Клаус поднял голову, глядя в потолок. Они были близки в детстве — Пятый, пускай и был тем ещё засранцем, всегда оставался мягким по отношению к Бену и Ване. Почему-то. Клаусу таких привилегий не доставалось. К счастью, он был достаточно навязчивым.
Где бы Бен сейчас ни находился, возможно, он доволен тем, как справляется его недоумок-братец. Клаус позволил себе довольно улыбнуться, но отвлёкся, почувствовав возню у себя под боком.
Пригревшись рядом, Пятый медленно проваливался в сон. Клаус опустил голову и осторожно подвинулся, крепче обняв брата за плечи.

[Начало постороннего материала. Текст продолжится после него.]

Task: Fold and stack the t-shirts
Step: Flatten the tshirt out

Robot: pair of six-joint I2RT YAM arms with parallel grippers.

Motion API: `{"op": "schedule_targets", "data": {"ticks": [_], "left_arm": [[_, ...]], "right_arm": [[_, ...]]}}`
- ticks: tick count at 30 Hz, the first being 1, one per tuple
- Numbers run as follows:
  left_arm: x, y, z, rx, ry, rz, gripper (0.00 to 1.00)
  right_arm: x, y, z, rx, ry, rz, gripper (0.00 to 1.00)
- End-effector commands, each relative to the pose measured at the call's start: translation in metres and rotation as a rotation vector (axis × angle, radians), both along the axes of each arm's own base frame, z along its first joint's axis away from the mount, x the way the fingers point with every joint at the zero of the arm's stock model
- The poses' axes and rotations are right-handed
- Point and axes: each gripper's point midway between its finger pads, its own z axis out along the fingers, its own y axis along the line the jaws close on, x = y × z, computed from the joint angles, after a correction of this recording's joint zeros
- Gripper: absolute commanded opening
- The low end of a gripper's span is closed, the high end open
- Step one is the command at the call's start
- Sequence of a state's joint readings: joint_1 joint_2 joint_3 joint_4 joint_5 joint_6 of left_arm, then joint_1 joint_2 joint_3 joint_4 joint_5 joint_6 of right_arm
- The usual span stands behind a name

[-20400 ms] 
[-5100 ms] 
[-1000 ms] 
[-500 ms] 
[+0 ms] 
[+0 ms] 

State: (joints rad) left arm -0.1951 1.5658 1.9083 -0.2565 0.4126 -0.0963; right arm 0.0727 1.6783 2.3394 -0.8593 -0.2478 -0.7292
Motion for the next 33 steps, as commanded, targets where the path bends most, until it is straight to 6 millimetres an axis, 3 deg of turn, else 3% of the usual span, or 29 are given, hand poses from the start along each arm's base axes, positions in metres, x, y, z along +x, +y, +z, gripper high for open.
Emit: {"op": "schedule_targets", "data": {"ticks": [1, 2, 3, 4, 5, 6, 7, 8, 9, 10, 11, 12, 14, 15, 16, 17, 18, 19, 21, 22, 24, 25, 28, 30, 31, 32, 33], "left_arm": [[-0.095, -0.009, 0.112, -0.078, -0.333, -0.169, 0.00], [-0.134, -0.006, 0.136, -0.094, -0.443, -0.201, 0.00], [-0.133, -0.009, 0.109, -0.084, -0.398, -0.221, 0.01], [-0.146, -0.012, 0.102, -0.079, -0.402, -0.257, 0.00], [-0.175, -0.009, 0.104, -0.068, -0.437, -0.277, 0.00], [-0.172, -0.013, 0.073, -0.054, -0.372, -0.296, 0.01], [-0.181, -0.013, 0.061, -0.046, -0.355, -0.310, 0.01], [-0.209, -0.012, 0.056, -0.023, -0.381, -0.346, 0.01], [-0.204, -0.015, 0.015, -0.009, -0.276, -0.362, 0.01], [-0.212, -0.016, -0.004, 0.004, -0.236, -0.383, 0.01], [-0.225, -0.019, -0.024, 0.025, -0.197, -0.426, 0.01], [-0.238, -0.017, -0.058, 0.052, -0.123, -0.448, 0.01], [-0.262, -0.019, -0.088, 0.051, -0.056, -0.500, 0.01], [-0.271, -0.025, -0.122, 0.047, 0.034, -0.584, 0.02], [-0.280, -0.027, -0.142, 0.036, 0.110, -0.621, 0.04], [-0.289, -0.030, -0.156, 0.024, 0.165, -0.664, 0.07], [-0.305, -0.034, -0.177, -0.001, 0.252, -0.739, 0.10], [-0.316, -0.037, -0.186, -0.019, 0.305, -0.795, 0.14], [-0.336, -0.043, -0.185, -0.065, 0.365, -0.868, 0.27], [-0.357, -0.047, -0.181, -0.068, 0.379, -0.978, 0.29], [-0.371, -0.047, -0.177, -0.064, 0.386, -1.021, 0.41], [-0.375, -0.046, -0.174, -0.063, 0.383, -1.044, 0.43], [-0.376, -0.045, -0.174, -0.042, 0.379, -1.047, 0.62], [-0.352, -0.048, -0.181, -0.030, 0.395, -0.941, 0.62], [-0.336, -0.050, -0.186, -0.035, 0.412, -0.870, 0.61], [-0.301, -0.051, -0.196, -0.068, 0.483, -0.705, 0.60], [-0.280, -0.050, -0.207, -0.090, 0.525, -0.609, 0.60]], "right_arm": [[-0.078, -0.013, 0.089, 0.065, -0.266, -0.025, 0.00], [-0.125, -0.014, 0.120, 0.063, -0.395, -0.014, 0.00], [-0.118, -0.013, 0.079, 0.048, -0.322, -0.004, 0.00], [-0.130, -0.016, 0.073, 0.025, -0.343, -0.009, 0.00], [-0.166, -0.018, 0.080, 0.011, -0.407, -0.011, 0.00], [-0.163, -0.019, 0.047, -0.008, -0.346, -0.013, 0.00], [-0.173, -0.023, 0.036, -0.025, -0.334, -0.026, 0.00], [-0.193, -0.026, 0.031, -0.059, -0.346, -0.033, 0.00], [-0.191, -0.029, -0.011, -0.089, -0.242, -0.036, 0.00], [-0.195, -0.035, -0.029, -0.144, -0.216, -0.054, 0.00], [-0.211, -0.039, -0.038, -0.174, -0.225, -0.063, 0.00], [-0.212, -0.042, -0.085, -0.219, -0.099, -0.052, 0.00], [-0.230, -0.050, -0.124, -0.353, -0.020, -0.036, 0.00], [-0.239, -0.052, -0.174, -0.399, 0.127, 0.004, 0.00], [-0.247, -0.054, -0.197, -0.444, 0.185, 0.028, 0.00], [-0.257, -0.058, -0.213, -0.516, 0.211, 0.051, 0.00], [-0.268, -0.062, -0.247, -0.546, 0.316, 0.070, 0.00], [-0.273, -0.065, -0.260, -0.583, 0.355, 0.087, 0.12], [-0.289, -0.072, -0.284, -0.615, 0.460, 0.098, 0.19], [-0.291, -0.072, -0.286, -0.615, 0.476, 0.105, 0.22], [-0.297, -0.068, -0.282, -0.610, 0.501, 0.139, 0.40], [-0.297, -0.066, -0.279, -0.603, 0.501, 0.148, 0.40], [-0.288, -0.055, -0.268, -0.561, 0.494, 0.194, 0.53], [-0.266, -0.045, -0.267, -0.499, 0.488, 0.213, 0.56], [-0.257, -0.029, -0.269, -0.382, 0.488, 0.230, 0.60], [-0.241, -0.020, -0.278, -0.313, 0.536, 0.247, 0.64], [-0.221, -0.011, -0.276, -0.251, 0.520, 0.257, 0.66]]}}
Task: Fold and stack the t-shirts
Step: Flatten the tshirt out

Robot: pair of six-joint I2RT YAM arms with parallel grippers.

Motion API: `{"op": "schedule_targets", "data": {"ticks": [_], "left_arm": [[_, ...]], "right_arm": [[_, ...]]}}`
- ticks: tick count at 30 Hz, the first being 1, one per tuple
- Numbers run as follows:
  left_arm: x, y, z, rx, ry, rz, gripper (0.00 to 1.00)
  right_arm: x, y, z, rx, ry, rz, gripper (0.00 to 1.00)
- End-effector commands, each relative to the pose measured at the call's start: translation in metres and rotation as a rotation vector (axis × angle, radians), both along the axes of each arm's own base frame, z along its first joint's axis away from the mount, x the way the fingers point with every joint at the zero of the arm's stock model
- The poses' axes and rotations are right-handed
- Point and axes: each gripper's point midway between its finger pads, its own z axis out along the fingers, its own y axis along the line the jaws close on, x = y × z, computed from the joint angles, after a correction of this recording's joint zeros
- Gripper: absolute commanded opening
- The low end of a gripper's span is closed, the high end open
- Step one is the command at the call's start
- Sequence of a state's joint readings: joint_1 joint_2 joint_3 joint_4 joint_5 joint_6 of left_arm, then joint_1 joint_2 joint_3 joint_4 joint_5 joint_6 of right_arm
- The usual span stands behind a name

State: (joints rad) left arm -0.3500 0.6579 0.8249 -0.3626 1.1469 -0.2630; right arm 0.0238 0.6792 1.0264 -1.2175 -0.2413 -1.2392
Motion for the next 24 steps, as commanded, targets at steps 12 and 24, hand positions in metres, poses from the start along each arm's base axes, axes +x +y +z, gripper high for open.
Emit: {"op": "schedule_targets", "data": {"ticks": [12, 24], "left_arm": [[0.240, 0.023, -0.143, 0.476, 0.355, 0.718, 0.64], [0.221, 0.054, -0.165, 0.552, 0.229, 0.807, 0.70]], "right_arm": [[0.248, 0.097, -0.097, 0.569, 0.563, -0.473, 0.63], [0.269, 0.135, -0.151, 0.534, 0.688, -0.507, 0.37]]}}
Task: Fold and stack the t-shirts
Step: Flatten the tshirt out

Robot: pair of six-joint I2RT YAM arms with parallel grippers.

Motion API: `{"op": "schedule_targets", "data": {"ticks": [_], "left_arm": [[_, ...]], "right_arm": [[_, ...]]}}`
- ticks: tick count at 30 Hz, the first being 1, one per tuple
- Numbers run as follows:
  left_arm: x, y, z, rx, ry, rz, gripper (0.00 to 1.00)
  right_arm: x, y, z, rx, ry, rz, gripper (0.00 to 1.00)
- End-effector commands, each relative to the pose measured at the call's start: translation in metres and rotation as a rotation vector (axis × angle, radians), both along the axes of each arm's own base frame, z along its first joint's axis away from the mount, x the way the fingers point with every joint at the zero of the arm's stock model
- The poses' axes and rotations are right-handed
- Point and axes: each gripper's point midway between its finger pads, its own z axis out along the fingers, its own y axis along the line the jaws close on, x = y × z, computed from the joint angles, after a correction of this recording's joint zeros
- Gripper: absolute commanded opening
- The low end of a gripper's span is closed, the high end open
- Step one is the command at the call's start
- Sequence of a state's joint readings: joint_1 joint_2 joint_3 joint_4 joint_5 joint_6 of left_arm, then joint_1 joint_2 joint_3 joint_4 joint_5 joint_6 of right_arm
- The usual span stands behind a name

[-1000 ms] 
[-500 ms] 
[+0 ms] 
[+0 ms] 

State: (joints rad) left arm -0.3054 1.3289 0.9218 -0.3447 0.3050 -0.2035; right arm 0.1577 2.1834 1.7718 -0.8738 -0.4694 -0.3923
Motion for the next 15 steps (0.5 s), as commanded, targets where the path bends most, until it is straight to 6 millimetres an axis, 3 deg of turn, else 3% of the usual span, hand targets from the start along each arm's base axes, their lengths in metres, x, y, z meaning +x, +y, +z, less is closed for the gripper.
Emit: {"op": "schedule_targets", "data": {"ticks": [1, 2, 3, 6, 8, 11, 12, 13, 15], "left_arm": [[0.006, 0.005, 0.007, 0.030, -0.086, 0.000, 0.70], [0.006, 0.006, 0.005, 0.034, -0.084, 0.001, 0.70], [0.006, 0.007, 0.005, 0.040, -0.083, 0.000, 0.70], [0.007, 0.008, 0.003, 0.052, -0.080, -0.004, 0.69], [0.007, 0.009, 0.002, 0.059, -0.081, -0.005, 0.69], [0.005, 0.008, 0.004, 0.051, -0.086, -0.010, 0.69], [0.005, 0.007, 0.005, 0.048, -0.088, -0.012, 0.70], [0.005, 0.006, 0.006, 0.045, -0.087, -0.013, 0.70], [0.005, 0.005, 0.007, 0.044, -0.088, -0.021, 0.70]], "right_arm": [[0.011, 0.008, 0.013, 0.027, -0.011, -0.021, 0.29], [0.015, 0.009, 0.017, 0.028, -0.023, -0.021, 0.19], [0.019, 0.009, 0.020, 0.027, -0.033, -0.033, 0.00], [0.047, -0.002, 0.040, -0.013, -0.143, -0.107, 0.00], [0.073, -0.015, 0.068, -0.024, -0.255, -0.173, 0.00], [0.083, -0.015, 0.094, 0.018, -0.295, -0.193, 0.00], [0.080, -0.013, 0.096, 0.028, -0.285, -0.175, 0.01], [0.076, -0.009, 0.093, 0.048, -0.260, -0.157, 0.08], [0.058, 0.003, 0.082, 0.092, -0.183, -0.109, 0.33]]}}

О чём тут же пожалел, потому что, кажется, снова разбудил его.
Да насколько же чуткий у этого ребёнка сон?
Мальчик громко шмыгнул носом и тут же закашлялся.
— А ты думал, плакать легко? — пошутил Клаус, недовольно качая головой.
— Клаус, захлопни свою туп… — он запнулся, не решаясь нагрубить брату впервые в жизни, — просто говори потише, голова раскалывается.
К его удивлению, Клаус послушно кивнул.
— Ты правда не против вернуться? — вдруг тихо спросил Пятый, поднимая голову и упираясь в плечо острым подбородком.
Клаус поморщился. И кивнул.
— Я поговорю с Лютером и Диего завтра же, — сказал он. — Может, лучше начну с Вани. Она хотя бы не дерётся.
— Всего лишь сжигает всю планету за раз, — Пятый неожиданно для себя самого зевнул и непонимающе нахмурился.
Клаусу снова захотелось засмеяться, чего он в этот раз предусмотрительно не сделал — всё-таки Пятый слишком любил пинаться.
— А вот что происходит, когда не спишь ночами, — наставительно произнёс он. — Прекрати сопротивляться сну, как непослушный ребёнок.
Пятый недовольно глянул на него, но спорить не стал. Клаус потянулся за одеялом.
Он подумал, что будет неплохим решением отвлечь Пятого. Однако мозг не успел сработать, как Клаус внезапно для себя же услышал, что произносит вслух первое попавшееся:
— Так ты выбрал его?
Пятый чуть повернулся, чтобы посмотреть на Клауса. Тот сделал глубокий вдох. Раз уж начал, то продолжай. Лучше сразу занырнуть в холодную воду, чем заходить в неё постепенно, медленно замерзая.